Good afternoon everyone!
In about 2-3 weeks i am going to have about 11-12 doors to paint. Have already pretty much decieded that i'm going to spray them, my problem now is that i don't have a shop i can take them too. I have a double garage available to me, it will probably have some furniture stored in it though? I was planning on rigging up some sort of temp spray booth style set-up in the garage, nothing fancy just some weighted drop/plastic sheets for walls and drop sheets on the ground, obviousley i'll secure edges as much as poss.
Was just wondering if anyone else has been in this situation? and how you conquered it? Any advice?


----------



## DeanV (Apr 18, 2007)

Mask off the floor completely with Rosin paper and cover anything completely that you do not want overspray on. It will find a way to get there. Next, get a old furnace blower that you can have blow either out the overhead door (open the door just enough so the fan has clearance and block the sides under the OH door). Have a window or service door opposite the fan that you can open so that air is moved through the garage (opening should be opposite the fan so you have proper air flow). Good airflow is key for moving the overspray out. You will need to heat the garage as well. If you are spraying lacquer or anything solvent, be careful that you do not create an explosion hazard. I would get everything very warm, shut off the heater, spray, let overspray clear, shut off the blower, lower the door, and then fire up the heater again to dry the finish.


----------



## slickshift (Apr 8, 2007)

I'd never consider spraying 12 doors in a "someone I know has a garage type deal" that might be available
...well that's not exactly true...I should add "unless it's truly clear"
Read: completely empty, and we've been butt-buddies since '74, and I know where the bodies are hidden/buried
But for the most part, the liability isn't worth the risk

I do (now, and have for the last few years had) have a "Cover-It" shelter (size-wise, a pretty decent sized garage) for such apps
(as I haven't had an actual shop big enough for this type of project)

I have propane heaters enough to heat it though

Admittedly, it was (originally) used for an auto-resto project a few years ago, but using it for this type of project the Cover-It more than paid for itself (spray-wise, aside from the resto) pretty quick

Lately, I've been leasing/renting it (the Cover-It) to other Painting Contractors for exactly your type of situation
Whether it's a "bring to me" or I'll "bring it to you" type deal (it is reasonably portable)...it hasn't sucked


----------



## BC_Painter (Feb 14, 2010)

Personally I've sprayed in many garages for the exact same type of job, a dozen doors, or maybe baseboards, whatever. I've never had a problem, but I always over cover everything just to be safe.

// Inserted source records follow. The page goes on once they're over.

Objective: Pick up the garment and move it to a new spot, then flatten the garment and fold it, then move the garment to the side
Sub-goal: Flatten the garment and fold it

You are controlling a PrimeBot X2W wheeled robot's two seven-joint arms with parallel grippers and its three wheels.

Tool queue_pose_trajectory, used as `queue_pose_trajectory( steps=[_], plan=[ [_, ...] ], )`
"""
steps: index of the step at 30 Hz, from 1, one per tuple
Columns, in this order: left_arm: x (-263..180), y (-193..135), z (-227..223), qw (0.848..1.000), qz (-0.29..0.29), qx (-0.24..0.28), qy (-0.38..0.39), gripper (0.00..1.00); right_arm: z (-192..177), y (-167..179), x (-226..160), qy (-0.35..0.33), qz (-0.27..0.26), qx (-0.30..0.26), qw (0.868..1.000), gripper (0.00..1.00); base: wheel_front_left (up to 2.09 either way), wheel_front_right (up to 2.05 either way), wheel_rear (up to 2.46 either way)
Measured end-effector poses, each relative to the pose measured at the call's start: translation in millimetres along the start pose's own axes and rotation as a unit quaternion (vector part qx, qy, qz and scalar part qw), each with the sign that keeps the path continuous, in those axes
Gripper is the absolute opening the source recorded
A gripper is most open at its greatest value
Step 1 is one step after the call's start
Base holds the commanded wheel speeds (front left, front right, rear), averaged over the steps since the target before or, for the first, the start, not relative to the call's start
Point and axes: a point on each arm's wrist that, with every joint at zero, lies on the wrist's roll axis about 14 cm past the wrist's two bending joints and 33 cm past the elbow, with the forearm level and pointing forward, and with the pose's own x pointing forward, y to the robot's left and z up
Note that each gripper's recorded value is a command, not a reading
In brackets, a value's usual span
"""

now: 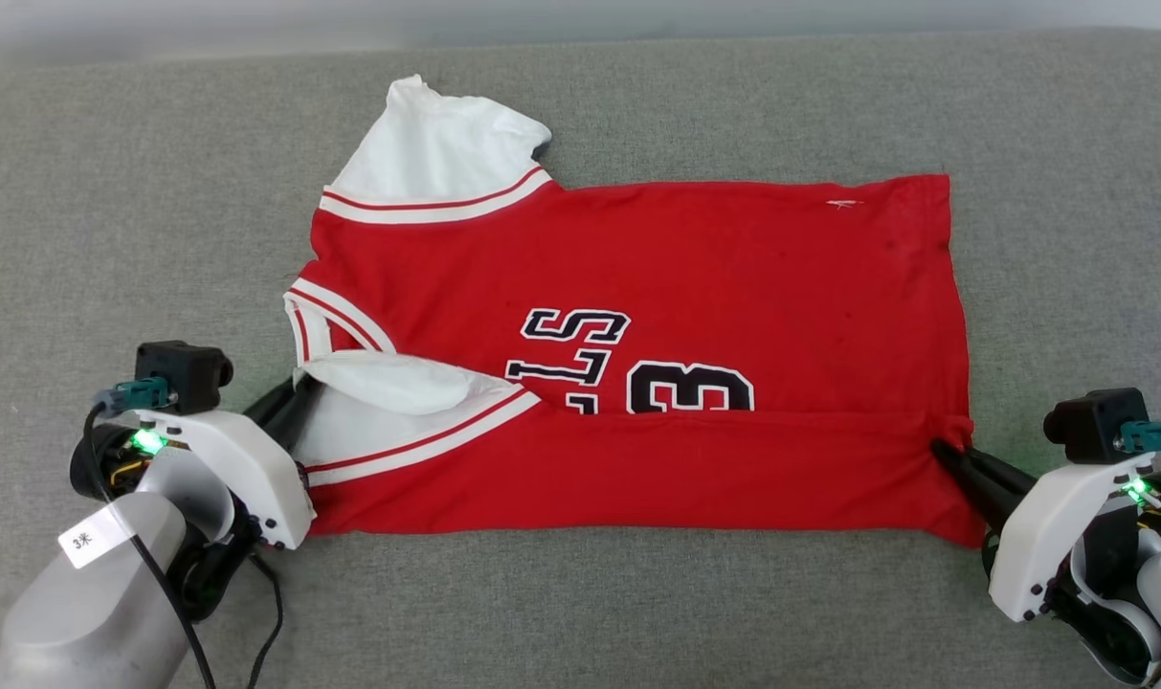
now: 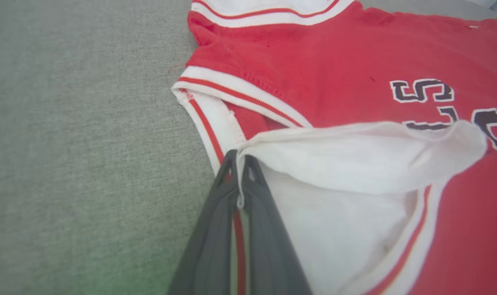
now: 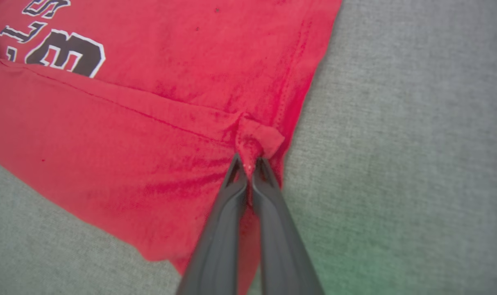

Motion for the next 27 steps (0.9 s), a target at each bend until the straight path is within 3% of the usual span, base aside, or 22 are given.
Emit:
queue_pose_trajectory(
  steps=[1, 2, 3, 4, 18, 27],
  plan=[
    [0, 3, 1, 1.000, 0.006, 0.002, -0.002, 0.00, 1, 1, 0, -0.002, 0.000, 0.001, 1.000, 0.00, 0.00, 0.00, 0.00],
    [-1, 5, 2, 1.000, 0.009, 0.005, -0.002, 0.47, 2, 1, -1, -0.005, 0.000, 0.002, 1.000, 0.28, 0.00, 0.00, 0.00],
    [-2, 6, 3, 1.000, 0.012, 0.011, -0.006, 1.00, 3, 1, -1, -0.007, -0.001, 0.003, 1.000, 0.84, 0.00, 0.00, 0.00],
    [-2, 6, 3, 1.000, 0.012, 0.011, -0.006, 1.00, 3, 1, -1, -0.007, -0.001, 0.003, 1.000, 1.00, 0.00, 0.00, 0.00],
    [-31, 18, 48, 0.997, 0.035, 0.052, -0.040, 1.00, 41, 13, -25, -0.081, 0.006, -0.002, 0.997, 1.00, 0.00, 0.00, 0.00],
    [-58, 3, 53, 0.995, 0.002, 0.065, 0.077, 1.00, 60, 19, -36, -0.106, 0.008, -0.014, 0.994, 1.00, 0.00, 0.00, 0.00]
  ],
)
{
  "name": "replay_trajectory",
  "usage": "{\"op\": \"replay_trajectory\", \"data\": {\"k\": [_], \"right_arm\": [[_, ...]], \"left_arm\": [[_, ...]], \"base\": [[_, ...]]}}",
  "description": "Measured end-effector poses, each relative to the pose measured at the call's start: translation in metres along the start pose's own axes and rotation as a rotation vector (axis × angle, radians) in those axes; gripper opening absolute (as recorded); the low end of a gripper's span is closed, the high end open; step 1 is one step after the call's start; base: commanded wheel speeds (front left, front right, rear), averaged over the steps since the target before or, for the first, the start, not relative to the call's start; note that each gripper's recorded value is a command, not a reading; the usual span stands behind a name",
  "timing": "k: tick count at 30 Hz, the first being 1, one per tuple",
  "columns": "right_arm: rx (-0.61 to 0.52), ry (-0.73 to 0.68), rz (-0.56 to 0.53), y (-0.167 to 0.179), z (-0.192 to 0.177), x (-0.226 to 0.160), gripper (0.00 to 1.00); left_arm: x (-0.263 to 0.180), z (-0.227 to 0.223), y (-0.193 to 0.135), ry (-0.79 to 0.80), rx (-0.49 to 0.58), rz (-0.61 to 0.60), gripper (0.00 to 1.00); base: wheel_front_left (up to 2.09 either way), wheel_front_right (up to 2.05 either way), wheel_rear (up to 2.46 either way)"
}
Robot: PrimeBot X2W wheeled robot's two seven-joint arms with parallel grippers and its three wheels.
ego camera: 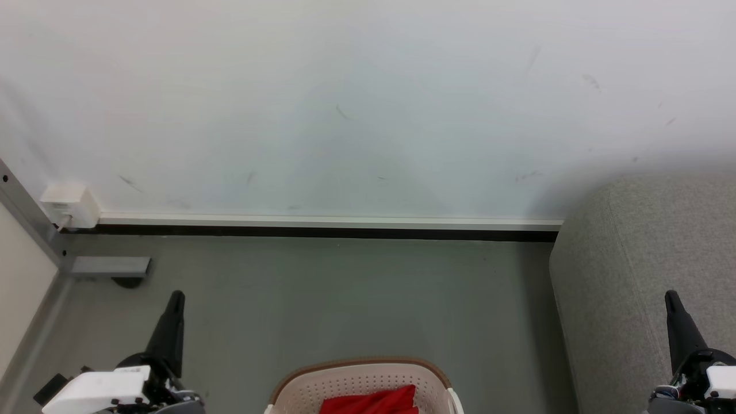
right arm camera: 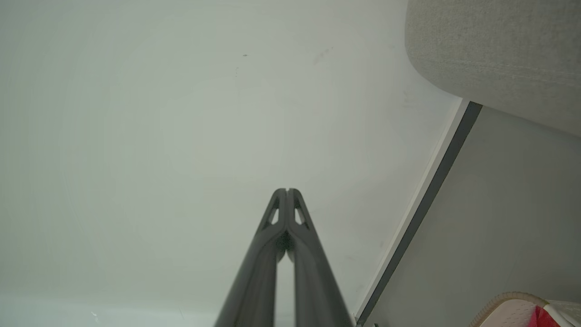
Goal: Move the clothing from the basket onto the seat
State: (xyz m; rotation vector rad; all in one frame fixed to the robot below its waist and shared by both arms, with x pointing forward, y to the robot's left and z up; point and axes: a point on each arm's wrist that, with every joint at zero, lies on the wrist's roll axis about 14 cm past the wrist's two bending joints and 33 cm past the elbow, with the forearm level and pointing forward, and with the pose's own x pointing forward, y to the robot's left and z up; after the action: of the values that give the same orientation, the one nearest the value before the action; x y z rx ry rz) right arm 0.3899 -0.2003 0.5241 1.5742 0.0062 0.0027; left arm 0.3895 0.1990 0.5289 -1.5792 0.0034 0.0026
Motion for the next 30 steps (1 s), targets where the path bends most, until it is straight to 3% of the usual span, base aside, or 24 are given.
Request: {"op": "replay_trajectory", "data": {"k": [30], "right_arm": [[0.000,0.000,0.000,0.0000,0.0000,0.0000,0.00]], "left_arm": [[0.0000,-0.0003,0.0001,0.003,-0.001,0.001,0.00]], "base": [[0.00,0.00,0.00]]}}
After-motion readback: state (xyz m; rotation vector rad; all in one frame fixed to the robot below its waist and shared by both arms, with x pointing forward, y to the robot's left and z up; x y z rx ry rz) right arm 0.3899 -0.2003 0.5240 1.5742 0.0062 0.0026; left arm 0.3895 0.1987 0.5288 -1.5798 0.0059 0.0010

Key is to seal off everything, and have clean airflow, movement with dust in the air is a recipe for disaster and many garages are dirty.

I picked up a few poles that you can quickly set up a wall with long enough plastic by extanding the pole and either wedging it in place, or fine tune it with a few quick twists. 

If there is a lot of stuff in the garage you severely limit your working space and need to be EXTREMELY careful with the partition wall. Most of the time I have a mostly empty garage to work with, maybe a few hanging tools and a workbench.

Cover everything, floors walls, and get the airflow, and as it has been said be careful if you're using anything like lacquer, don't want to blow up a house


----------



## Dannyj (Feb 5, 2010)

thanks guys, good advice! we'll see how it goes but think if i do do it in the garage i'll move everything out. The airflow thing might be a prob as the only other door in the garage leads to inside the house?? Have seen 'garage in a box' which is prob the same thing as the 'Cover-it', basically a very sturdy metal frame and tough (don't know exact material) weatherproof cover, great idea except i don't have anywhere i could stick it up to use it, grrrrr!
anyways, thanks again guys, i'll let you know how it goes.


----------



## premierpainter (Apr 17, 2007)

I wish my guys would think about a good process 2-3 weeks in advance for 12 doors.


----------



## IHATE_HOMEDEPOT (May 27, 2008)

A couple of quick tips is to be sure to take something to put on the ground (plywood strips) because it will get hella sticky. Also if you can get some big pieces of cardboard for the tops of the doors to help with controlling over spray. If you do this put a couple of stir sticks between the door and cardboard so it does not touch or you might get drips. 

One other thing is I have had problems with static electricity and plastic. It won't blow up but just be aware and make sure and use a grounded outlet.


----------